Biografia di Massimo Salvatorelli

Sono nato diversi anni fa (cominciano ad essere troppi) a Roma, dove ancora vivo e lavoro.
Ho la fortuna di avere una moglie meravigliosa, professore universitario in materie scientifiche per me totalmente astruse: il che evita la concorrenza e aiuta la convivenza. Lei è la mia prima lettrice e la mia critica più feroce; è grazie a lei che quello che scrivo fruisce di poderosi tagli (tutti fonti di litigi interminabili), che almeno in qualche misura permettono ad un romanzo di non sembrare un atto giudiziario.
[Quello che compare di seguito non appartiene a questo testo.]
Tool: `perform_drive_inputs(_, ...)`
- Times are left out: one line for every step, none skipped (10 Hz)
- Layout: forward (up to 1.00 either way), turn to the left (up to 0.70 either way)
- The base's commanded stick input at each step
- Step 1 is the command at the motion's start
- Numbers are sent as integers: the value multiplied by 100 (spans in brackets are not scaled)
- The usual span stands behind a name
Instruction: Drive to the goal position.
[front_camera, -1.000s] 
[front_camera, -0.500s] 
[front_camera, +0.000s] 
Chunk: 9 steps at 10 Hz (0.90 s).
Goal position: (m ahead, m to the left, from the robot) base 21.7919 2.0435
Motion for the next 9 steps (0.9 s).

Abbiamo due deliziosi bimbetti (il grande sfiora il metro e ottantasei ed è cintura marrone di karate, la piccola è un mago del computer, ha appena superato la fase-dark e guida come Nuvolari), graniticamente concordi nel fingere di ignorare la doppia vita (professio-nale, intendiamoci) del padre.
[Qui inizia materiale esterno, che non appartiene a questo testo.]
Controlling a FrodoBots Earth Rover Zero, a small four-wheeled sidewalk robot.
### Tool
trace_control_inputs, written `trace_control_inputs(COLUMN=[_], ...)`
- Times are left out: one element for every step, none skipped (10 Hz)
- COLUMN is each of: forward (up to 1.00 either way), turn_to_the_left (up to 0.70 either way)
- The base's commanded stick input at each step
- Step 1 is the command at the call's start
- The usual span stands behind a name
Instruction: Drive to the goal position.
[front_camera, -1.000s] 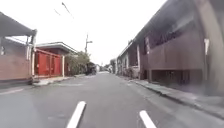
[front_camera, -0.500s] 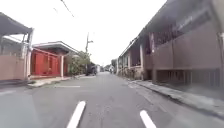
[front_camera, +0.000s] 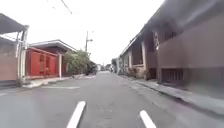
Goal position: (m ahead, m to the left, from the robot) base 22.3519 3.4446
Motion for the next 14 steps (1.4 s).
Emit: trace_control_inputs(forward=[0.85, 0.85, 0.85, 0.85, 0.85, 0.85, 0.85, 0.85, 0.85, 0.85, 0.85, 0.85, 0.85, 0.85], turn_to_the_left=[0.00, 0.00, 0.00, 0.00, 0.00, 0.00, -0.08, -0.34, -0.34, -0.14, 0.00, 0.00, 0.00, 0.00])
Poi c’è Alice, gatta nera dagli occhi verdi (particolare che accomuna tutta la famiglia escluso l’autore), convinta, probabilmente a ragione, di essere la vera padrona di casa.
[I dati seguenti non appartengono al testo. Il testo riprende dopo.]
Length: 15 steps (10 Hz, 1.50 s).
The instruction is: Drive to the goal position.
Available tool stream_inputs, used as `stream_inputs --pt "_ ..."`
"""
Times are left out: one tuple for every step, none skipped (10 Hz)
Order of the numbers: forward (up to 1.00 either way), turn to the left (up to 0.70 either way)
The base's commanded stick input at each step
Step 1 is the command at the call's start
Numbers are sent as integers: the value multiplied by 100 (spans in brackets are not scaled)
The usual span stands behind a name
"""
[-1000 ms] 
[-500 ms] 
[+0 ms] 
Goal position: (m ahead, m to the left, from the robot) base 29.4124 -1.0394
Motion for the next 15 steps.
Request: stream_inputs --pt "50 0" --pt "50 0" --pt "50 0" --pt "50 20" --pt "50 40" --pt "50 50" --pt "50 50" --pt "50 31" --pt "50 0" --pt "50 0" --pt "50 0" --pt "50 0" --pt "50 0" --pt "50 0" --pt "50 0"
Sono sempre stato estremamente dispersivo (oggi si dice: “pieno di interessi”), e ho tentato di fare mille cose diverse. Ho recitato, cantato, suonato in una rockband, pensato via via di diventare scacchista professionista, storico, giornalista. A un certo punto ho deciso di mettere la testa a posto e, tornando alla passione infantile di quando guardavo Raymond Burr che faceva Perry Mason (fate caso al nome, please), mi sono messo a fare l'avvocato; cosa che, sorprendentemente, non mi dispiace fare e mi riesce decorosamente.
Il mio lato vagamente anarcoide emerge comunque nel tempo libero, che dedico alle mie passioni: i viaggi, la montagna, la lettura, ma prima di tutto la musica. Durante l’esperienza da rocker, con tanto di capelli lunghissimi dei quali per fortuna non risulta nessuna testimonanza fotografica, avevo iniziato a studiare chitarra classica, poi sono entrato in un coro polifonico “serio” (avevo diciassette anni, e tutti guardavano con un pizzico di preoccupazione il clone di George Harrison che cantava madrigali di Monteverdi): un’esperienza splendida che ancora continua, nel corso della quale ho conosciuto quasi tutti gli amici veri, quelli che durano per la vita, moglie inclusa.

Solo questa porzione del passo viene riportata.